L’hôpital

JIM - L’hôpital public peut-il tenir sans les intérimaires ?

Mars 2023, par Info santé sécu social

Paris, le lundi 13 mars 2023

Alors que la loi plafonnant la rémunération des soignants intérimaires entre en vigueur dans trois semaines, la FHF appelle à réquisitionner des médecins si nécessaire.

Dans de nombreux établissements hospitaliers français, l’inquiétude monte. Dans trois semaines exactement, le 3 avril prochain, l’article 33 de la loi Rist du 26 avril 2021 entrera en vigueur. Ce texte prévoit que le comptable public de l’hôpital aura désormais l’obligation de rejeter toute rémunération d’un intérimaire qui dépasse le plafond réglementaire fixé au 1er janvier 2018 de 1170 euros brut (environ 970 euros net) pour une garde de 24 heures.

Un plafond mis en place pour mettre fin aux nombreux abus de l’intérim médical, les intérimaires n’étant pas rares à exiger des sommes allant jusqu’à plus de 2 500 euros la garde. Mais cette limite n’est que très peu respectée, nombreux étant les hôpitaux qui, faute de personnel suffisant, sont contraints de céder aux exigences des intérimaires pour continuer à faire tourner leurs services : selon une étude réalisée en mai dernier par la conférence nationale des directeurs des centres hospitaliers (CNDCH), 83 % des établissements de santé dépassent régulièrement ce plafond réglementaire.

La FHF demande des réquisitions…
L’entrée en vigueur de l’article 33 de la loi Rist était d’abord prévue en octobre 2021, avant d’être repoussée sine die par le ministre de la Santé d’alors Olivier Véran, bien conscient que ce plafonnement des rémunérations allait provoquer la fuite de nombreux intérimaires et la désorganisation des services. Depuis, le nouveau locataire de l’avenue de Ségur, François Braun, a décidé d’appliquer la mesure à partir du 3 avril prochain, mais le problème reste le même : en l’état actuel des choses, de nombreux établissements ne peuvent tout simplement pas se passer des intérimaires.

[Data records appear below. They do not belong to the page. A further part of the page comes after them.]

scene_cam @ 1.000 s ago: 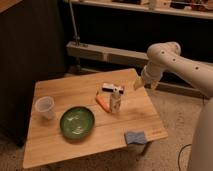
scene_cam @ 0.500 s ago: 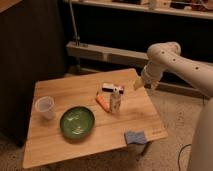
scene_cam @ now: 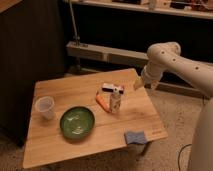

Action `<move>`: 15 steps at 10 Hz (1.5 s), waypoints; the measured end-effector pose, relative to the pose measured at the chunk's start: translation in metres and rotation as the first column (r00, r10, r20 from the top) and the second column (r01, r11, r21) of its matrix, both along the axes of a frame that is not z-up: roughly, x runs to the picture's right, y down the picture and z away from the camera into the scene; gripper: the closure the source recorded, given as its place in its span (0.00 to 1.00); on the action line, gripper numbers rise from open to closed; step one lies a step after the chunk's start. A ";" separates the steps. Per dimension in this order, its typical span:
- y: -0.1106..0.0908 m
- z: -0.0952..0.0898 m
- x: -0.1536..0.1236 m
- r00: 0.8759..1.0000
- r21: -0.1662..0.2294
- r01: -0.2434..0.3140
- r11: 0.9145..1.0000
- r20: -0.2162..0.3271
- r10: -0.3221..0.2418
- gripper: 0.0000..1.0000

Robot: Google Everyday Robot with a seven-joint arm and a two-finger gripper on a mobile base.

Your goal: Place the pepper on the white sponge

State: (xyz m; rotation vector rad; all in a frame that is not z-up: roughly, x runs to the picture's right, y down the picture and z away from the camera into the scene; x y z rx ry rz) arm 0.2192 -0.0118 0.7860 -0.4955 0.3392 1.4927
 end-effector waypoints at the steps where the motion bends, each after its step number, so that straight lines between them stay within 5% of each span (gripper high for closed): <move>1: 0.000 0.000 0.000 1.000 0.000 0.000 1.000 0.000 0.000 0.38; 7: 0.000 -0.002 -0.001 1.000 0.007 0.017 1.000 -0.002 -0.017 0.38; 10: -0.019 -0.033 -0.040 0.990 0.099 0.138 0.986 -0.006 -0.138 0.38; 11: -0.033 -0.050 -0.064 0.982 0.132 0.188 0.973 -0.007 -0.189 0.38; 13: -0.062 -0.087 -0.126 0.952 0.192 0.298 0.935 0.006 -0.305 0.38; 15: -0.075 -0.115 -0.181 0.907 0.242 0.398 0.885 0.038 -0.419 0.38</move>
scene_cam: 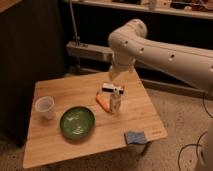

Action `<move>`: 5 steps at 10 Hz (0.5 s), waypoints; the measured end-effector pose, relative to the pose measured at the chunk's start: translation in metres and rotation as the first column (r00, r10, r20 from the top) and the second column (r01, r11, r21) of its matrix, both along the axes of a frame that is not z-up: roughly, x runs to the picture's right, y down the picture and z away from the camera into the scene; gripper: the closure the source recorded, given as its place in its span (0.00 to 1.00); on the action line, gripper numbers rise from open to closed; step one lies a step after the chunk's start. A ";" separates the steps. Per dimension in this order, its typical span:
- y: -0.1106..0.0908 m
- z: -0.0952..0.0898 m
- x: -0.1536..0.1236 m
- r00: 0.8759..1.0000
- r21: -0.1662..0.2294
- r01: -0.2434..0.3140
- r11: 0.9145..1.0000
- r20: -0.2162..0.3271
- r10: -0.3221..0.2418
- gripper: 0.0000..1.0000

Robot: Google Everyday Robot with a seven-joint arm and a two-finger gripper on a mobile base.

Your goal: Place the pepper on the white sponge

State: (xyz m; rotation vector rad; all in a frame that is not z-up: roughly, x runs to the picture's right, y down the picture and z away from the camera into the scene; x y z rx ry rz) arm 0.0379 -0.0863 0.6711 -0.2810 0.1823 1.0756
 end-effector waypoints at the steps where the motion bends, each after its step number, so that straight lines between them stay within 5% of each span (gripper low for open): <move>1: 0.001 -0.009 -0.024 0.998 0.013 0.055 0.998 0.021 -0.055 0.38; 5: 0.011 -0.019 -0.093 0.972 0.047 0.222 0.974 0.064 -0.224 0.38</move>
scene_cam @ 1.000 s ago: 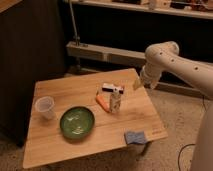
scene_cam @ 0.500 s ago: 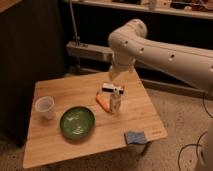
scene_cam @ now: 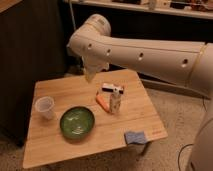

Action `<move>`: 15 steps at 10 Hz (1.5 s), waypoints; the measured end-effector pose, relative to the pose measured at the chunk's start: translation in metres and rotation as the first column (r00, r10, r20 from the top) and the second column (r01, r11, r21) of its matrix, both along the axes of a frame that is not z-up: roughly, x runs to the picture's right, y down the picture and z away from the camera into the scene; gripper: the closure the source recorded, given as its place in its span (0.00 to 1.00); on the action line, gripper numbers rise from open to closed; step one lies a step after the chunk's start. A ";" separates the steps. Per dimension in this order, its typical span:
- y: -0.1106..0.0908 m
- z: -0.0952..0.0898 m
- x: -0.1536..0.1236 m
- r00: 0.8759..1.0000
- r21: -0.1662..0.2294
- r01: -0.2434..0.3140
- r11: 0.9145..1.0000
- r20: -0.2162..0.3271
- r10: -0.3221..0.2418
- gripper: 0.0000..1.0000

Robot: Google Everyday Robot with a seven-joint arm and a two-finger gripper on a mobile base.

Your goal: Place the pepper on the white sponge

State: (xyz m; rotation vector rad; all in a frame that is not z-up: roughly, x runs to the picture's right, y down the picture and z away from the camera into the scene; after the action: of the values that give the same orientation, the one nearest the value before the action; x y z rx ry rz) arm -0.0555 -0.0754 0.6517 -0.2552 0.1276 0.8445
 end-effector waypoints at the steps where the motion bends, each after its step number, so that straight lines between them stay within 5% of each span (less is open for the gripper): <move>1: -0.001 0.005 -0.003 1.000 -0.003 0.002 1.000 0.001 -0.002 0.38; 7: -0.052 0.078 -0.001 0.996 -0.160 -0.059 0.985 0.063 0.070 0.38; 13: -0.032 0.159 0.028 0.996 -0.221 -0.086 0.972 0.011 0.090 0.38; 15: -0.029 0.180 0.044 0.993 -0.253 -0.091 0.963 0.053 0.108 0.38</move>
State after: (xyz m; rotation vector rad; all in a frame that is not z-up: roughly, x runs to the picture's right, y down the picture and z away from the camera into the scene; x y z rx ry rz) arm -0.0118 -0.1046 0.8322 -0.5306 0.1603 0.9190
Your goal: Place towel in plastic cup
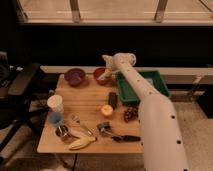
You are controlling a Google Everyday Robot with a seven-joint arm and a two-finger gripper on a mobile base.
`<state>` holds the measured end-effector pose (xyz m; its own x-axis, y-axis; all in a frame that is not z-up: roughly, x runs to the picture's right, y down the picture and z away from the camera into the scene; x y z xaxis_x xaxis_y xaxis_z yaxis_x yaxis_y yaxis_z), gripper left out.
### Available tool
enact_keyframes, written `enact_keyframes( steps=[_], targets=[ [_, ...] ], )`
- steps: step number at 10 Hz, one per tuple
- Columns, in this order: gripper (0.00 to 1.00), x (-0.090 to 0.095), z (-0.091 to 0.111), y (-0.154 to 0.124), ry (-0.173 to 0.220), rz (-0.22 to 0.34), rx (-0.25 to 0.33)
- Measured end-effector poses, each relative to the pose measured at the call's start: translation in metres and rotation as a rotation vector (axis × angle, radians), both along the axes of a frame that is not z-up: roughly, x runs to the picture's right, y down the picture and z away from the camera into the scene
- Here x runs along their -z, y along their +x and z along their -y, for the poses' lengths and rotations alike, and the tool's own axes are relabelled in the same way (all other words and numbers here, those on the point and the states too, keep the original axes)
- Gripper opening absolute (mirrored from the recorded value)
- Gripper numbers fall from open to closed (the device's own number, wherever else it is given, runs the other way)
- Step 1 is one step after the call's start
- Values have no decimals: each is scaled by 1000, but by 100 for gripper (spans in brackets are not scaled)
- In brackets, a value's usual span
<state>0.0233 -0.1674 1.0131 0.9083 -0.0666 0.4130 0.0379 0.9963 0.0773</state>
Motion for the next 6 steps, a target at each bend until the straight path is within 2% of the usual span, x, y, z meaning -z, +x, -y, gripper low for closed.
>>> enact_keyframes(
  steps=[6],
  targets=[
    [80, -10, -21, -9, -66, 23, 19]
  ],
)
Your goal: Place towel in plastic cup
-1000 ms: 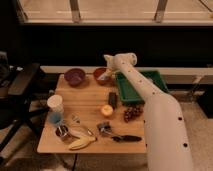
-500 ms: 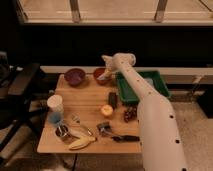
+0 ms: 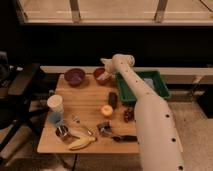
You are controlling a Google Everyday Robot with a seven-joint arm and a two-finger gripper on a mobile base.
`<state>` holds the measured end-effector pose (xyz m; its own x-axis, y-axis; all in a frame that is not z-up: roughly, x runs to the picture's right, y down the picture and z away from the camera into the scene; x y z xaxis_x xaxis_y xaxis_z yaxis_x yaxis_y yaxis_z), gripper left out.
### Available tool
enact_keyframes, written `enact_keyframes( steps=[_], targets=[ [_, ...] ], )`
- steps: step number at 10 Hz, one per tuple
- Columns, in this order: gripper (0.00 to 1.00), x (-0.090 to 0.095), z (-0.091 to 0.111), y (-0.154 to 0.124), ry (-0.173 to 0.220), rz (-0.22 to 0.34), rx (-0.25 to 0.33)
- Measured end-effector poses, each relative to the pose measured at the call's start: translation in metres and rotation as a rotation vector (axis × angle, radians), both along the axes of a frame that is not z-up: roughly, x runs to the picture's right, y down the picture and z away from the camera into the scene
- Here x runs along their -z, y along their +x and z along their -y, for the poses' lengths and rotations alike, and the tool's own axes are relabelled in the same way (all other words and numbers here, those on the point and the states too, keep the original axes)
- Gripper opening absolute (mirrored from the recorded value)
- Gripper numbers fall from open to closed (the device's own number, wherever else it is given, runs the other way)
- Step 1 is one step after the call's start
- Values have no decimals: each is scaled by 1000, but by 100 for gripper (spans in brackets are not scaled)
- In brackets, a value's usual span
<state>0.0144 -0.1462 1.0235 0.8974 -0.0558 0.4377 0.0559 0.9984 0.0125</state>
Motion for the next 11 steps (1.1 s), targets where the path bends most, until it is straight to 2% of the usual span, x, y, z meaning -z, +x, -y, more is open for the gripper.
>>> enact_keyframes(
  steps=[4, 8, 10, 11],
  targets=[
    [80, 0, -9, -2, -31, 8, 14],
    [78, -4, -19, 2, -73, 15, -16],
    [62, -5, -22, 3, -98, 28, -28],
    [51, -4, -21, 2, -97, 31, -28]
  ],
)
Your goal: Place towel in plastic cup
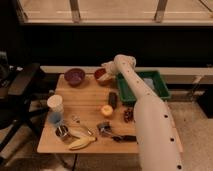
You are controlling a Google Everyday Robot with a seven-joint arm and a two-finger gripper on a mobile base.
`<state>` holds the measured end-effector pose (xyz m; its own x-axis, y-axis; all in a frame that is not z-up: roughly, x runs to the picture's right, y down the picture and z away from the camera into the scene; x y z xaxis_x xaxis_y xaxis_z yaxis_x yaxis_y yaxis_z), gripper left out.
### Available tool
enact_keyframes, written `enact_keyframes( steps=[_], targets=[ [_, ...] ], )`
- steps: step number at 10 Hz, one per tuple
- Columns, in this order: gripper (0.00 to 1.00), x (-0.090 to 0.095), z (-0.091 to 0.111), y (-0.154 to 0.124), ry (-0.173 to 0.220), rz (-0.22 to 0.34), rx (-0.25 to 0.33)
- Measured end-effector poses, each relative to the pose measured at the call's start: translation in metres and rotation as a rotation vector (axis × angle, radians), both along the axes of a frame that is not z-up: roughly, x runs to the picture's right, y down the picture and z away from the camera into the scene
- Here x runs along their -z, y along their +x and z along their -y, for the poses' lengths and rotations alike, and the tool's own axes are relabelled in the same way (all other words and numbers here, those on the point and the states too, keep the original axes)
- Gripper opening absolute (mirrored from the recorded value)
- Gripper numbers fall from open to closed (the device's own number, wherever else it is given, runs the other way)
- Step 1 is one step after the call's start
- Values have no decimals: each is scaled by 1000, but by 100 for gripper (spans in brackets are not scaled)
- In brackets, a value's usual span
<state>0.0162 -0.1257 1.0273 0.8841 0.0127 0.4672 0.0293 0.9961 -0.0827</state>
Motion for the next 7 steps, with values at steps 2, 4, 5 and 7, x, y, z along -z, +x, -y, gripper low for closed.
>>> enact_keyframes(
  steps=[2, 4, 5, 7],
  targets=[
    [29, -1, 0, -1, 0, 1, 2],
    [9, -1, 0, -1, 0, 1, 1],
    [2, -1, 1, -1, -1, 1, 1],
    [0, 0, 2, 0, 4, -1, 0]
  ],
)
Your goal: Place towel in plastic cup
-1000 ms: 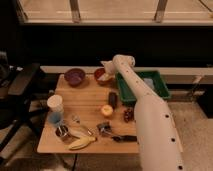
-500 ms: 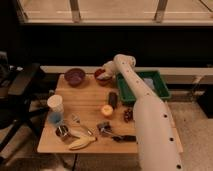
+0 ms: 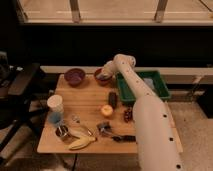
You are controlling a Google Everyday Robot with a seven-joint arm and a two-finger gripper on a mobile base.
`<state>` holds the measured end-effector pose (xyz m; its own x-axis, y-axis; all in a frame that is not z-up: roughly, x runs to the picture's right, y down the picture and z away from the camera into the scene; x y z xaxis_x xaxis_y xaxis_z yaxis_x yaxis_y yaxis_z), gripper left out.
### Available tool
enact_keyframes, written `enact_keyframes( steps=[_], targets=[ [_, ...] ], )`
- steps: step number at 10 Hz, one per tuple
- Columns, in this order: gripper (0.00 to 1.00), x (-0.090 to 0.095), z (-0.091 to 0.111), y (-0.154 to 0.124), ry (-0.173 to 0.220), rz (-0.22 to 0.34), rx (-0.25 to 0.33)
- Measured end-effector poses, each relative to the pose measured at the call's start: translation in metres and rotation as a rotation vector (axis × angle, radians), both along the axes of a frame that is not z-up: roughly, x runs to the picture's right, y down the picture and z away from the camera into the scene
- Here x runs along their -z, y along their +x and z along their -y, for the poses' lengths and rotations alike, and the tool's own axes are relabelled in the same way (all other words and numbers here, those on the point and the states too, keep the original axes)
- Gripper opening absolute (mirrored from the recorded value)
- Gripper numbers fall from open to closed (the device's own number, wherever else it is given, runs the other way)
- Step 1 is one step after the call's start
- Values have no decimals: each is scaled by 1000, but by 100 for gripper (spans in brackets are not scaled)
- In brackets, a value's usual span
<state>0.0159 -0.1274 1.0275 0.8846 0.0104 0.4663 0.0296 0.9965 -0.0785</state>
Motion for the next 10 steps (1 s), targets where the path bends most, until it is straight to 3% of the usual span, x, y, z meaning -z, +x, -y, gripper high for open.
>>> enact_keyframes(
  steps=[3, 6, 8, 10],
  targets=[
    [0, 24, 22, 0, 36, 39, -39],
    [0, 87, 52, -13, 72, 129, -6],
    [0, 145, 51, -32, 52, 234, 55],
    [0, 166, 47, -35, 44, 272, 87]
  ],
)
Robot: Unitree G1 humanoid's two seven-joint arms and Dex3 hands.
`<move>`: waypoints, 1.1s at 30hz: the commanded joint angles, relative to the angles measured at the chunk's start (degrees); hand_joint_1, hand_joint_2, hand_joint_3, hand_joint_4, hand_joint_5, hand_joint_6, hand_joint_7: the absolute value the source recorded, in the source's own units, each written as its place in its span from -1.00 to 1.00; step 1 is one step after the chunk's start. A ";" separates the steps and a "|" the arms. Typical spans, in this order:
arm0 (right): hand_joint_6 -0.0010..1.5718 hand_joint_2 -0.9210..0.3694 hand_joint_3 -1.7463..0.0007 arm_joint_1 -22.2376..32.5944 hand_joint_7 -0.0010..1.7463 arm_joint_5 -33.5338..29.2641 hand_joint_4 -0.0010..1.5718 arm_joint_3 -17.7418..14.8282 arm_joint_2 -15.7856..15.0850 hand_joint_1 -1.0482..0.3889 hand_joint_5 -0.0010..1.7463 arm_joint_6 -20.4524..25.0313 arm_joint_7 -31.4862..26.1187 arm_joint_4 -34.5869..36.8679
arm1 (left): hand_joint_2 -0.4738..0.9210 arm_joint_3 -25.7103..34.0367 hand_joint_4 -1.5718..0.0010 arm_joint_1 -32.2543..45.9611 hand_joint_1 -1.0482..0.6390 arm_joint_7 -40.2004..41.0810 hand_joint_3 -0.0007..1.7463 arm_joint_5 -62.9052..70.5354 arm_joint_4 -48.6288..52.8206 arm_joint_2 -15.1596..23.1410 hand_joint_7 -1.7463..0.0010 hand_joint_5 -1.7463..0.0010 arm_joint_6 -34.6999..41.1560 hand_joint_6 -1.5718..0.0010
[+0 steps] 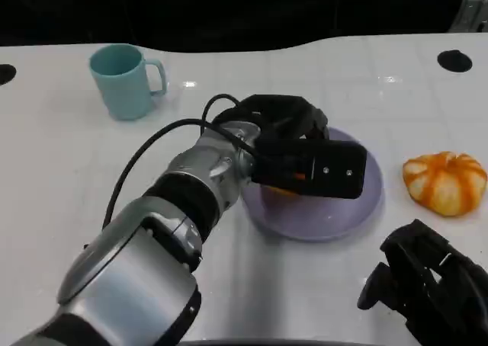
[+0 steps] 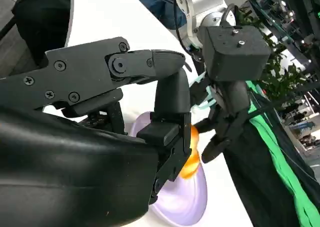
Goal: Grasp the bread from the table and place it into the plate.
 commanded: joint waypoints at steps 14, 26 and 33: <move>-0.38 -1.00 0.73 -0.59 0.78 -0.22 -0.25 -0.95 -0.92 -0.25 1.00 -0.79 0.85 0.55 | 1.00 5.96 0.97 0.47 -0.91 -13.91 -0.34 -7.13 -3.15 5.76 0.98 0.98 -3.81 0.88; -0.36 -1.00 0.73 -0.95 0.78 -0.59 -0.22 -0.78 -0.68 -0.27 1.00 -0.57 0.43 0.85 | 1.00 18.71 0.68 7.50 -0.72 -18.60 -0.41 -21.90 -8.56 8.82 0.90 0.83 -10.67 0.67; -0.38 -1.00 0.73 -0.78 0.77 -0.47 -0.23 -0.62 -0.45 -0.25 1.00 0.14 -0.49 -0.13 | 1.00 33.31 0.58 18.94 -0.51 -30.70 -0.50 -43.96 -22.24 7.47 0.85 0.16 -1.13 0.34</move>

La mesure va entrainer des « fermetures ponctuelles ou totales de services à risque vital comme les urgences ou des maternités, un recours accru aux transferts médicalisés et une surcharge prévisible des centres 15 notamment dans les villes moyennes » reconnait la Fédération Hospitalière de France (FHF) dans un communiqué publié ce jeudi. Pourtant, la fédération, proche de la majorité présidentielle, estime que le plafonnement de la rémunération des intérimaires est nécessaire.

« On ne pouvait pas continuer comme cela » a affirmé ce dimanche Arnaud Robinet, président de la FHF et maire Horizons de Reims, qui rappelle que l’intérim coute à la collectivité « 1,5 milliards d’euros dépensés chaque année » et que certains intérimaires gagnent parfois deux fois plus que leurs confrères PH. Il appelle donc à une « union sacrée » pour tenir le choc de l’entrée en vigueur de l’article 33 et recommande plus concrètement « la réquisition des personnels le moment venu et notamment des intérimaires » en cas de risque de fermeture de services, un risque qu’il estime « temporaire ».

…et le SNPHARE des hausses de salaire
Un discours qui inquiète le syndicat national des praticiens hospitaliers anesthésistes réanimateurs élargi (SNPHARE), qui alerte depuis plusieurs semaines sur les potentielles conséquences délétères de la fuite des médecins intérimaires. Si le syndicat dit « soutenir l’application de l’article 33 de la loi Rist », il refuse que ce soient les PH qui en subissent les conséquences, sous forme d’augmentation de la charge de travail ou de réquisitions.

« La FHF en appelle à l’union sacrée. Bonne idée…si et seulement si l’union sacrée consiste à permettre aux praticiens d’effectuer leur travail dans le respect de leur statut et de permettre aux directeurs d’hôpitaux de les rémunérer à hauteur de leurs compétences, responsabilités et la pénibilité de leur exercice » réagissent dans un communiqué paru ce lundi les anesthésistes-réanimateurs. Pour le syndicat, l’argent public économisé grâce au plafonnement de la rémunération des intérimaires doit permettre de rendre le métier de PH plus attractif et ainsi « limiter le phénomène même de l’intérim ». Le SNPHARE rappelle donc ses revendications de longue date : reconnaissance de l’ancienneté des PH nommés avant la réforme de 2020, revalorisation pérenne des astreintes et des gardes de nuit, décompte horaire fiable du temps de travail…

Le débat sur l’encadrement de la rémunération des intérimaires et les moyens d’éviter d’avoir recours à eux continue. Une chose est sure cependant : l’entrée en vigueur de l’article 33 de la loi Rist risque d’être difficile à supporter pour de nombreux hôpitaux.